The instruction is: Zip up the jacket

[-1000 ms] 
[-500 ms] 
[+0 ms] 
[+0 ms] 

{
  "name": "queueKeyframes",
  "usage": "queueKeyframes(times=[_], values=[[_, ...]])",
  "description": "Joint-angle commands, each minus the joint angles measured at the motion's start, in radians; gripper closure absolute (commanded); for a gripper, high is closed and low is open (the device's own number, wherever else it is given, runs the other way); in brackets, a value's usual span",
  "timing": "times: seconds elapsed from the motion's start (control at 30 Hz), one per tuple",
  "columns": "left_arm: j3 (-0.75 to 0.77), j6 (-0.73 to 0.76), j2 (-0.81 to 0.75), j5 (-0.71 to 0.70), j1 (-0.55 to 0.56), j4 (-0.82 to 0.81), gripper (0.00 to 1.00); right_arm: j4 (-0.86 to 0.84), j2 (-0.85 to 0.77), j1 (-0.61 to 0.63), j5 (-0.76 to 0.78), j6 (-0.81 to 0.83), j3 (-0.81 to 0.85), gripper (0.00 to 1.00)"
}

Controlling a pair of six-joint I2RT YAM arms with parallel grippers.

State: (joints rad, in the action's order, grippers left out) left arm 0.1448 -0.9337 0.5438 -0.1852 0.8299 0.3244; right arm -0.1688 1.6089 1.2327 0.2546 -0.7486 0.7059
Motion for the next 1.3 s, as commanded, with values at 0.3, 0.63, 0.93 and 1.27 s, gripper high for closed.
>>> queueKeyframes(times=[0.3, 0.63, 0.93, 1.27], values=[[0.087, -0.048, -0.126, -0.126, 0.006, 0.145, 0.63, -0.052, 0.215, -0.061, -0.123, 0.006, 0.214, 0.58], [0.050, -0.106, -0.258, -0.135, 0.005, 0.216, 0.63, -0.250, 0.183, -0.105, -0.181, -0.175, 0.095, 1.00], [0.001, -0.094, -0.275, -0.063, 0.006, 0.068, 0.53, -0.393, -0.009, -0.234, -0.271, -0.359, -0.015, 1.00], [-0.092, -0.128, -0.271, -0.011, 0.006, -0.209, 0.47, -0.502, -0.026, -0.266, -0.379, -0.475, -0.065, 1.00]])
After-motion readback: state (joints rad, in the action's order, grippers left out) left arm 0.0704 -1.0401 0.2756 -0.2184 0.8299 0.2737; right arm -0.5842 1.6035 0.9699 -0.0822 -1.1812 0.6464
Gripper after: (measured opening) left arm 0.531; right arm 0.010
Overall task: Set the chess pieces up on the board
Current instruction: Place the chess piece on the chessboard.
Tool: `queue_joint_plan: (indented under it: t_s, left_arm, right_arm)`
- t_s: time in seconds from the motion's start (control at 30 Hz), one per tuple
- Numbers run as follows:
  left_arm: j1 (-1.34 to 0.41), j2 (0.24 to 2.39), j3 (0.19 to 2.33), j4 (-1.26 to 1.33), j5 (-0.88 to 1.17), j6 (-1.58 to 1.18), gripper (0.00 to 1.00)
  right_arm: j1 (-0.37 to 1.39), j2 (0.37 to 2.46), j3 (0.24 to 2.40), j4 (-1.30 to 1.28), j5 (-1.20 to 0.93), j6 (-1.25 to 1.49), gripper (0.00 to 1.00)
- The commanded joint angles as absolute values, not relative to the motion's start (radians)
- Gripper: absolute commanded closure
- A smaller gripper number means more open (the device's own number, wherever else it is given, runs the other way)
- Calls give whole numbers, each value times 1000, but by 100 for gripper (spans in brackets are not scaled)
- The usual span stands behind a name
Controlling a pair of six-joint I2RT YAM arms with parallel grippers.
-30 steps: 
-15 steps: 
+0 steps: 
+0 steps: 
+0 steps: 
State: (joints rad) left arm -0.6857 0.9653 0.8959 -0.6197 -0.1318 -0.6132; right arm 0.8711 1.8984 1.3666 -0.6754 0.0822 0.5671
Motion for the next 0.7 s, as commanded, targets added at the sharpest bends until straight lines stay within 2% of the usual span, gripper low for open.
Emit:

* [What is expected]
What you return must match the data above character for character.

* [Result of this task]
The instruction is: Zip up the jacket

[-1000 ms] 
[-500 ms] 
[+0 ms] 
[+0 ms] 

{
  "name": "queueKeyframes",
  "usage": "queueKeyframes(times=[_], values=[[_, ...]])",
  "description": "Joint-angle commands, each minus the joint angles measured at the motion's start, in radians; gripper closure absolute (commanded); for a gripper, high is closed and low is open (the device's own number, wherever else it is given, runs the other way); in brackets, a value's usual span",
  "timing": "times: seconds elapsed from the motion's start (control at 30 Hz), one per tuple",
  "columns": "left_arm: j3 (-0.75 to 0.77), j6 (-0.73 to 0.76), j2 (-0.81 to 0.75), j5 (-0.71 to 0.70), j1 (-0.55 to 0.56), j4 (-0.82 to 0.81), gripper (0.00 to 1.00); right_arm: j4 (-0.86 to 0.84), j2 (-0.85 to 0.77), j1 (-0.61 to 0.63), j5 (-0.76 to 0.78), j6 (-0.81 to 0.83), j3 (-0.81 to 0.85), gripper (0.00 to 1.00)"
}

Controlling a pair of six-joint I2RT YAM arms with parallel grippers.

State: (joints rad, in the action's order, grippers left out) left arm 0.1448 -0.9337 0.5438 -0.1852 0.8299 0.3244; right arm -0.1688 1.6089 1.2327 0.2546 -0.7486 0.7059
Motion for the next 1.3 s, as commanded, with values at 0.3, 0.63, 0.93 and 1.27 s, gripper high for closed.
>>> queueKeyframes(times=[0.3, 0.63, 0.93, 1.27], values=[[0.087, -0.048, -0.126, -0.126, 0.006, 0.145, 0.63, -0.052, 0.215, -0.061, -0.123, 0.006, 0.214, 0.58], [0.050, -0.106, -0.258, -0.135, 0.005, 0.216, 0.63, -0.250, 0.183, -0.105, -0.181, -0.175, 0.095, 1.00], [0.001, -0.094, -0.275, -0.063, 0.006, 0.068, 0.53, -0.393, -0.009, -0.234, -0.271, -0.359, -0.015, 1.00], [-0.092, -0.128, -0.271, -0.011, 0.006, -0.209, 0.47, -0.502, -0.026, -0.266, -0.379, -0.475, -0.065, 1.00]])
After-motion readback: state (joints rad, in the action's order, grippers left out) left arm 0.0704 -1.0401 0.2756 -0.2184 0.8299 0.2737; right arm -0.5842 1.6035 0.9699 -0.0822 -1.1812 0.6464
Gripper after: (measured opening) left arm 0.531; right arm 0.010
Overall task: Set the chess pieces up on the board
Current instruction: Place the chess piece on the chessboard.
Tool: `queue_joint_plan: (indented under it: t_s, left_arm, right_arm)`
- t_s: time in seconds from the motion's start (control at 30 Hz), one per tuple
- Numbers run as follows:
  left_arm: j1 (-1.34 to 0.41), j2 (0.24 to 2.39), j3 (0.19 to 2.33), j4 (-1.26 to 1.33), j5 (-0.88 to 1.17), j6 (-1.58 to 1.18), gripper (0.00 to 1.00)
  right_arm: j1 (-0.37 to 1.39), j2 (0.37 to 2.46), j3 (0.24 to 2.40), j4 (-1.30 to 1.28), j5 (-1.20 to 0.93), j6 (-1.25 to 1.49), gripper (0.00 to 1.00)
- The commanded joint angles as absolute values, not relative to the motion's start (radians)
- Gripper: absolute commanded closure
- A smaller gripper number means more open (the device's own number, wherever else it is given, runs the other way)
- Calls give whole numbers, each value times 1000, but by 100 for gripper (spans in brackets are not scaled)
- The usual span stands behind a name
Controlling a pair of six-joint I2RT YAM arms with parallel grippers.
-30 steps: 
-15 steps: 
+0 steps: 
+0 steps: 
+0 steps: 
State: (joints rad) left arm -0.6857 0.9653 0.8959 -0.6197 -0.1318 -0.6132; right arm 0.8711 1.8984 1.3666 -0.6754 0.0822 0.5671
Motion for the next 0.7 s, as commanded, targets added at the sharpest bends until straight lines stay within 2% of the usual span, gripper low for open.
Emit:

The output requires nothing else.